- _EXERCISE DATA_:
···

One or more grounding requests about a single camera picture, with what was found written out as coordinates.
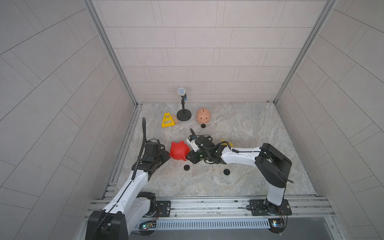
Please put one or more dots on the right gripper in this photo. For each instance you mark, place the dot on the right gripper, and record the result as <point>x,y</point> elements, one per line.
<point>192,155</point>

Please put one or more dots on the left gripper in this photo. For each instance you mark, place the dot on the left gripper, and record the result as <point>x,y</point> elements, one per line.
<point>166,156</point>

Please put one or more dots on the red piggy bank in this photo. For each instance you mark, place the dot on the red piggy bank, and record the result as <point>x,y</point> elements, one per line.
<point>179,151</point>

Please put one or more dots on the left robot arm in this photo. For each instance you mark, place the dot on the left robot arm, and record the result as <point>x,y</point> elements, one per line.
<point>117,220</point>

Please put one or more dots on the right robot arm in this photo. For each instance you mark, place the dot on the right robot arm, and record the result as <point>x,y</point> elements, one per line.
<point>273,165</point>

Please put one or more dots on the yellow piggy bank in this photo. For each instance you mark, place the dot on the yellow piggy bank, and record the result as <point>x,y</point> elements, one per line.
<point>227,143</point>

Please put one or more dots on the pink piggy bank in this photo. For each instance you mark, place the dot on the pink piggy bank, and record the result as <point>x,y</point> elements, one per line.
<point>203,116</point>

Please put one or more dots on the yellow triangular block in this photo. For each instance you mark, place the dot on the yellow triangular block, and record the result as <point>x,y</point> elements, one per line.
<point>168,121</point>

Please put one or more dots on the small wooden block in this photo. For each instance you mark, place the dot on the small wooden block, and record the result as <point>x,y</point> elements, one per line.
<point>175,120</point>

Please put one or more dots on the black microphone stand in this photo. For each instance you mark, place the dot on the black microphone stand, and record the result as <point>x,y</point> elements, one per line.
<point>183,114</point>

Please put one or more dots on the left circuit board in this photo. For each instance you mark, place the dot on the left circuit board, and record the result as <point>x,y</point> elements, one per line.
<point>147,226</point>

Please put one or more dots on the circuit board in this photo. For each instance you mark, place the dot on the circuit board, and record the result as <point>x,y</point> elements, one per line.
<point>147,226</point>
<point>277,226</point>

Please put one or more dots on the right circuit board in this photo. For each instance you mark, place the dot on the right circuit board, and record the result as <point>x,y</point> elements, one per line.
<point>277,226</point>

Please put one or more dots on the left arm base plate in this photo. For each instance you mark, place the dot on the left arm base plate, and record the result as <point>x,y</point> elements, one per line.
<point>162,210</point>

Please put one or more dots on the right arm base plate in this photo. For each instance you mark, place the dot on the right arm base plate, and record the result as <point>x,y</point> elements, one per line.
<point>265,208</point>

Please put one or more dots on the aluminium mounting rail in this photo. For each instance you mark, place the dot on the aluminium mounting rail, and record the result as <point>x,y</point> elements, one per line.
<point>310,206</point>

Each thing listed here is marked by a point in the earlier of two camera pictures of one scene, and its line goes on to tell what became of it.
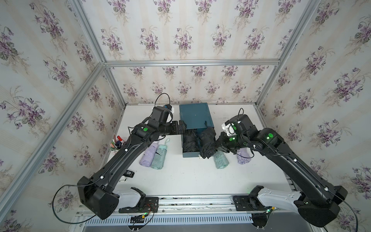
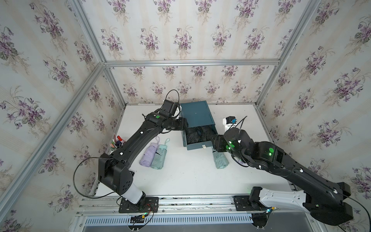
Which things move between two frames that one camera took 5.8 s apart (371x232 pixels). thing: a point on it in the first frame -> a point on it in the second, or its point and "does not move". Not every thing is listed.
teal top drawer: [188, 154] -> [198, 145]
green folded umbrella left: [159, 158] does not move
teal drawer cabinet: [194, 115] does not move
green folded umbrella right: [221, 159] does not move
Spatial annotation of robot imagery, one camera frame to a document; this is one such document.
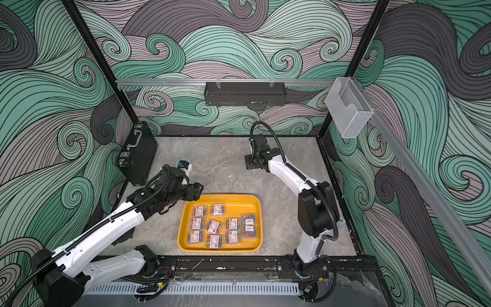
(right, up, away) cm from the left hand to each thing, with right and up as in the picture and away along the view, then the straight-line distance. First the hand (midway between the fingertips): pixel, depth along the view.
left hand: (195, 184), depth 77 cm
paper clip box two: (0, -14, +9) cm, 17 cm away
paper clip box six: (-1, -23, +2) cm, 23 cm away
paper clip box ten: (+22, -21, +3) cm, 31 cm away
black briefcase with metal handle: (-30, +10, +10) cm, 34 cm away
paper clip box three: (+15, -18, +5) cm, 24 cm away
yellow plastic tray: (+16, -13, +14) cm, 25 cm away
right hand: (+23, +9, +13) cm, 28 cm away
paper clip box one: (+8, -13, +9) cm, 18 cm away
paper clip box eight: (+16, -23, +2) cm, 28 cm away
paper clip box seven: (+8, -24, +1) cm, 25 cm away
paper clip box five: (+7, -19, +4) cm, 21 cm away
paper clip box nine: (+22, -17, +7) cm, 29 cm away
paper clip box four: (0, -18, +5) cm, 19 cm away
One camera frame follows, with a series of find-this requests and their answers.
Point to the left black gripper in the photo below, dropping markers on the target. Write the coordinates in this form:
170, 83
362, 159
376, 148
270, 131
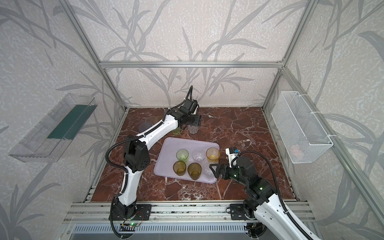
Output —
198, 118

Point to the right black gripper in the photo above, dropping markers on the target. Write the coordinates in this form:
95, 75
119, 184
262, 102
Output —
220, 166

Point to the clear faceted cup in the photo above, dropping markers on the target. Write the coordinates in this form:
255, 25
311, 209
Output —
193, 129

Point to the small clear faceted glass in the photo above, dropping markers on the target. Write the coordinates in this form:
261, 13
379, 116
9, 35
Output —
209, 175

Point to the small yellow cup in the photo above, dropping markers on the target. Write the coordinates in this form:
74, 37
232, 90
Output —
213, 155

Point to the small green cup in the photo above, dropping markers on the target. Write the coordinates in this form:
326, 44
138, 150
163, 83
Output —
182, 155

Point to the brown textured cup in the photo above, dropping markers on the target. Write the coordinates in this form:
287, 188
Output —
180, 168
194, 171

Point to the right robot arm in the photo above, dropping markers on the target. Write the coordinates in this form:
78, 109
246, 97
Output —
265, 202

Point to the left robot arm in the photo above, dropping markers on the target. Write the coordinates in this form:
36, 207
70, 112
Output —
136, 152

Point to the lavender plastic tray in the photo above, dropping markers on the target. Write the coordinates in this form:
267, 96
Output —
168, 156

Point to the tall green plastic cup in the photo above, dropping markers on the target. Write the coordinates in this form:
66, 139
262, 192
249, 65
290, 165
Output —
177, 131

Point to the tall blue frosted cup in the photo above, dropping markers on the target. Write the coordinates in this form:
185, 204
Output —
144, 126

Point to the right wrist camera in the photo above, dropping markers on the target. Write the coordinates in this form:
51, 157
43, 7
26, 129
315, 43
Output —
233, 154

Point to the white wire basket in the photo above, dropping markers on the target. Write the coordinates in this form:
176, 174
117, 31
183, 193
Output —
303, 136

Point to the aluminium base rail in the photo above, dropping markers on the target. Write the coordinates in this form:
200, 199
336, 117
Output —
161, 212

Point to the clear plastic wall bin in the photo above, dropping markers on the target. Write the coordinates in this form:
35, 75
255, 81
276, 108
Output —
50, 138

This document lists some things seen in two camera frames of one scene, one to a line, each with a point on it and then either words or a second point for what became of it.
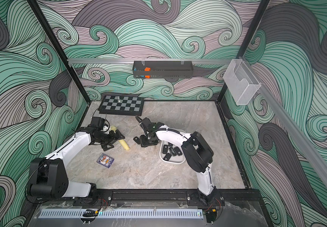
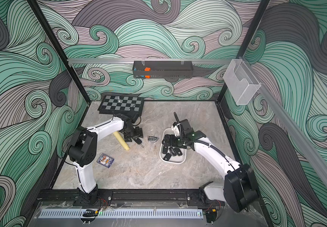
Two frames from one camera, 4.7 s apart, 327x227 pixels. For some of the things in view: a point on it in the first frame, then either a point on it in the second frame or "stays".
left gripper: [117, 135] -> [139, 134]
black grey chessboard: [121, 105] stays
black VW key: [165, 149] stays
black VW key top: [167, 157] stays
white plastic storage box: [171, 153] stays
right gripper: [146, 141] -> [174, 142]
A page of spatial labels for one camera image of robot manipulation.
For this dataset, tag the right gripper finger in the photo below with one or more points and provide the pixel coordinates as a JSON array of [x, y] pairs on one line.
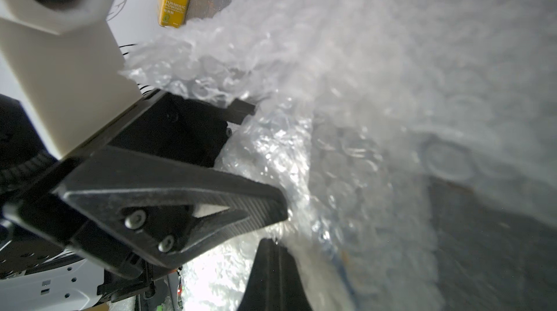
[[274, 282]]

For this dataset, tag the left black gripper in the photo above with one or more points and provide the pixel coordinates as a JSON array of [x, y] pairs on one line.
[[138, 200]]

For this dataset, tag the bubble wrap sheet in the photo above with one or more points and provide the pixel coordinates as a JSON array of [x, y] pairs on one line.
[[354, 234], [462, 90]]

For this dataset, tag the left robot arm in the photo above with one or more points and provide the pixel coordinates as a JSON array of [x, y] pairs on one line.
[[43, 280]]

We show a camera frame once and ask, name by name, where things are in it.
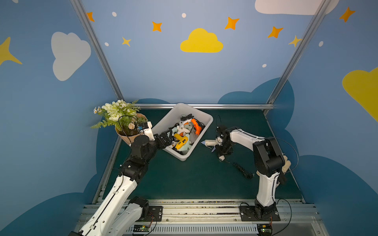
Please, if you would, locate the large white Greeler glue gun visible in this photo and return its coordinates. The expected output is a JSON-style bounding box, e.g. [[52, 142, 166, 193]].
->
[[201, 138, 225, 161]]

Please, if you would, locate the yellow glue gun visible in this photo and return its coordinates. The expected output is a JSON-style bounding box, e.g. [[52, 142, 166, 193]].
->
[[174, 133, 189, 150]]

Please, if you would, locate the small white orange-trigger glue gun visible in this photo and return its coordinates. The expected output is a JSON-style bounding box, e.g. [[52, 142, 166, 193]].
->
[[177, 123, 193, 136]]

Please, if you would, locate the white glue gun orange trigger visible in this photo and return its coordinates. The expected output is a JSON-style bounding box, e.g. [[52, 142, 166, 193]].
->
[[179, 119, 192, 127]]

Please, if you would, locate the mint glue gun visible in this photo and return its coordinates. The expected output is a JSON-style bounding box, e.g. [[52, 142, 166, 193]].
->
[[171, 127, 193, 154]]

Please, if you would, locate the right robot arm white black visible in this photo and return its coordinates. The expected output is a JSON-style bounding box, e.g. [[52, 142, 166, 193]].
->
[[215, 125, 285, 221]]

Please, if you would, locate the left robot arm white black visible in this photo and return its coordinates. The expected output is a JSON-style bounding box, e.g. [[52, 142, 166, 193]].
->
[[69, 134, 171, 236]]

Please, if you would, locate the white plastic storage box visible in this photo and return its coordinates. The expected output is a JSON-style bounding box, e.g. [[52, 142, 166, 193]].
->
[[152, 103, 213, 161]]

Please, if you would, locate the artificial flower plant in pot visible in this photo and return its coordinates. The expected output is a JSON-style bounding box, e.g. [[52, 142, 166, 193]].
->
[[91, 100, 148, 145]]

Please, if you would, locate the beige work glove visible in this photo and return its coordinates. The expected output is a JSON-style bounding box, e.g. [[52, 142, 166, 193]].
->
[[282, 155, 291, 174]]

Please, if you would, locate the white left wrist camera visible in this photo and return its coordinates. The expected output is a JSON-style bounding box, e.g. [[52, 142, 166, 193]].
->
[[138, 122, 155, 141]]

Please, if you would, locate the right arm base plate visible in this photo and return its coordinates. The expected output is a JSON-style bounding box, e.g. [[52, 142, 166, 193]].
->
[[239, 205, 281, 222]]

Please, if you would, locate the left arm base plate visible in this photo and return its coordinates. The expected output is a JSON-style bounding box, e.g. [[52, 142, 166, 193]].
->
[[138, 206, 163, 222]]

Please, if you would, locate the aluminium rail frame front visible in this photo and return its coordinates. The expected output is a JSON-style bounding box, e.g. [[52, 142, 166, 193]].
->
[[73, 199, 330, 236]]

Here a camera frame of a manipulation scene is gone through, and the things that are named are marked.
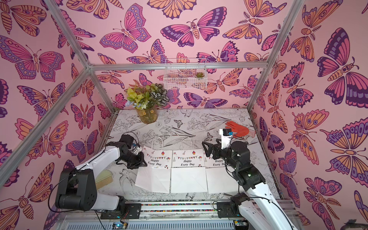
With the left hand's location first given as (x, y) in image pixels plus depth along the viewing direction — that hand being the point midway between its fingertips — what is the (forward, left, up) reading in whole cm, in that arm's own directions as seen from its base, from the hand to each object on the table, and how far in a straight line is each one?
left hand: (147, 163), depth 86 cm
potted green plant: (+40, +5, +16) cm, 43 cm away
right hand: (+3, -36, +21) cm, 42 cm away
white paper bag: (-5, -24, -3) cm, 25 cm away
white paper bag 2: (-5, -5, -4) cm, 8 cm away
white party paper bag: (-7, -44, -6) cm, 45 cm away
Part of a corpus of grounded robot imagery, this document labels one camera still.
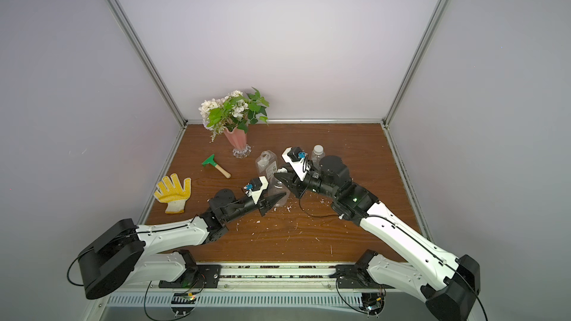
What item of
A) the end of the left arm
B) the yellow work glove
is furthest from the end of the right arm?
the yellow work glove

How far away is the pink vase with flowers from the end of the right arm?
0.38 m

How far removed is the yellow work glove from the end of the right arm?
58 centimetres

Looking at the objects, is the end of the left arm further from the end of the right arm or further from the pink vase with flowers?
the pink vase with flowers

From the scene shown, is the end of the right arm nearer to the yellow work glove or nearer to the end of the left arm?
the end of the left arm

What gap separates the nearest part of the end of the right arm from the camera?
57cm

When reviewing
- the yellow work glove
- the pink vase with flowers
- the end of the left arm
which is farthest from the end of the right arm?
the yellow work glove

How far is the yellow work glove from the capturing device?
0.91m

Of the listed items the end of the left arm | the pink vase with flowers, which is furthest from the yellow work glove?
the end of the left arm

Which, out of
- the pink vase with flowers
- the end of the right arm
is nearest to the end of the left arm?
the end of the right arm

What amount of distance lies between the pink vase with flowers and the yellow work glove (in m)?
0.26

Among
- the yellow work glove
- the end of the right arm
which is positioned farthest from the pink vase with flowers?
the end of the right arm

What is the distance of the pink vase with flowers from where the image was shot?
0.86 meters

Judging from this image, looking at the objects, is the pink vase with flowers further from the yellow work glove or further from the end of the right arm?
the end of the right arm
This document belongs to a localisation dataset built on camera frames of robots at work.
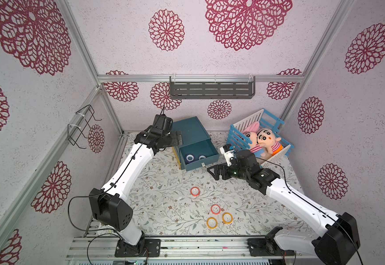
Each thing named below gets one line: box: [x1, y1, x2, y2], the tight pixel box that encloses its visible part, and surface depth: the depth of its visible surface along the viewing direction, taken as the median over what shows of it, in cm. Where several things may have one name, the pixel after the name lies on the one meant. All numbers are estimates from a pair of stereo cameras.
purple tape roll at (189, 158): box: [185, 153, 195, 166], surface depth 89 cm
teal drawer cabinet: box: [172, 115, 220, 172], surface depth 90 cm
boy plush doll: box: [256, 127, 283, 156], surface depth 100 cm
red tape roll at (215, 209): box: [210, 204, 222, 215], surface depth 87 cm
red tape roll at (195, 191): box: [190, 186, 201, 197], surface depth 94 cm
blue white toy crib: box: [226, 108, 294, 167], surface depth 101 cm
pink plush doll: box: [241, 121, 266, 157], surface depth 99 cm
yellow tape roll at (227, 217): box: [221, 212, 234, 225], surface depth 84 cm
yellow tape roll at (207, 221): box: [206, 216, 218, 230], surface depth 83 cm
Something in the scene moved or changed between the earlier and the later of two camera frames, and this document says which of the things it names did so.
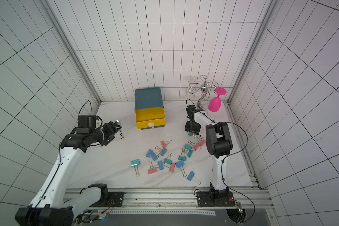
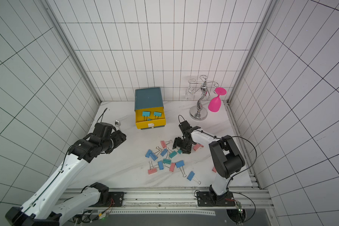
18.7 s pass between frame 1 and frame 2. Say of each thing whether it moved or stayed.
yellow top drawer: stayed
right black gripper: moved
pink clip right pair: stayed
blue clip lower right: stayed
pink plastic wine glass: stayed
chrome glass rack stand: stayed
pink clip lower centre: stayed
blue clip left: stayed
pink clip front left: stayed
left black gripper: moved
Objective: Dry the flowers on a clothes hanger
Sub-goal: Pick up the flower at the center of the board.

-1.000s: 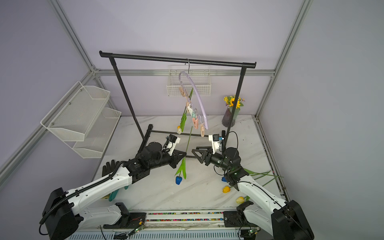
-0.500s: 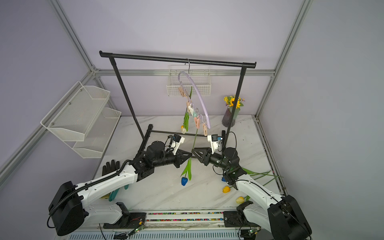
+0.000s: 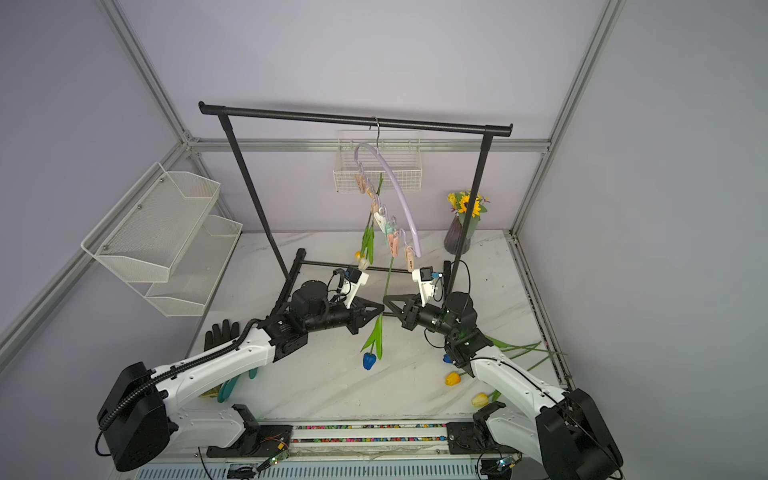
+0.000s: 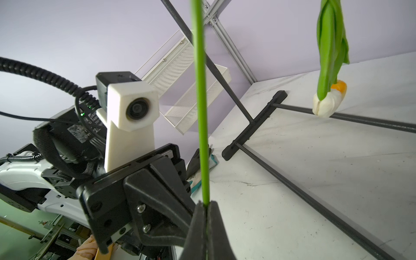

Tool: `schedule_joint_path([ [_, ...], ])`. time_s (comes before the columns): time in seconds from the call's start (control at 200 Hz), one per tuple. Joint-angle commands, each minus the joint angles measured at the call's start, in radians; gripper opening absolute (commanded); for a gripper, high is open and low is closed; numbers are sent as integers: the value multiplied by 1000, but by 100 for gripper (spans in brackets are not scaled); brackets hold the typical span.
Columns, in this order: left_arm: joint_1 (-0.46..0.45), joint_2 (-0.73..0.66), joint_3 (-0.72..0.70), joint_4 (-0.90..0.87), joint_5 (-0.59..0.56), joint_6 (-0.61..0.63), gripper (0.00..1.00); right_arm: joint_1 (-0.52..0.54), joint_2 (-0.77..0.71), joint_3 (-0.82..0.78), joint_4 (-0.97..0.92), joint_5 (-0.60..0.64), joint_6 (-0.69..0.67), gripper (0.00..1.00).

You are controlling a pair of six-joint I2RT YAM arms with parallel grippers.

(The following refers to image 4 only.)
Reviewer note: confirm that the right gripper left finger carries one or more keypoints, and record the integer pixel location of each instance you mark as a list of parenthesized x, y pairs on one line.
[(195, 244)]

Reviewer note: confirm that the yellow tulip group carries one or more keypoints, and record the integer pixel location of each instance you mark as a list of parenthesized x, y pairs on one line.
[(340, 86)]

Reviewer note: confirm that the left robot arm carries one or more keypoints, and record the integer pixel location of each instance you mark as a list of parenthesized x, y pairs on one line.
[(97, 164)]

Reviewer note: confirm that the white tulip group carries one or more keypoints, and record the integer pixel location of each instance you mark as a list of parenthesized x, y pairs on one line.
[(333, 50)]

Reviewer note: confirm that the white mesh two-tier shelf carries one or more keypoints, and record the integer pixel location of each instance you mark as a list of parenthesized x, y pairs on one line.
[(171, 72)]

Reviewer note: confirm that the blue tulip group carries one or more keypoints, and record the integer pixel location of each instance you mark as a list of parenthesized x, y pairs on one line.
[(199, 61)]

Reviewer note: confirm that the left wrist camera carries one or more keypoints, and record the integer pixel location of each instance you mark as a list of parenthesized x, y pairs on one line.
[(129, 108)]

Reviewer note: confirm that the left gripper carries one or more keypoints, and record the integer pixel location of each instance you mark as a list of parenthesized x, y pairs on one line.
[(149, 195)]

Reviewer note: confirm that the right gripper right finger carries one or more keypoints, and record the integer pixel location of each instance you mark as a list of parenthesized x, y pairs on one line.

···

- _HOW TO COMPLETE THIS TASK_:
Pictures should not appear; only the lines from the start of the listing above to the line containing "<point>192,155</point>", both ends included, are to be repeated exactly.

- _OUTPUT OF THE EXERCISE_:
One or more grounding requests about a single camera picture, with what was found written out as coordinates.
Please put one or more dots on the right gripper in this photo. For each instance you mark, place the dot on the right gripper, and record the result as <point>x,y</point> elements, one per line.
<point>192,155</point>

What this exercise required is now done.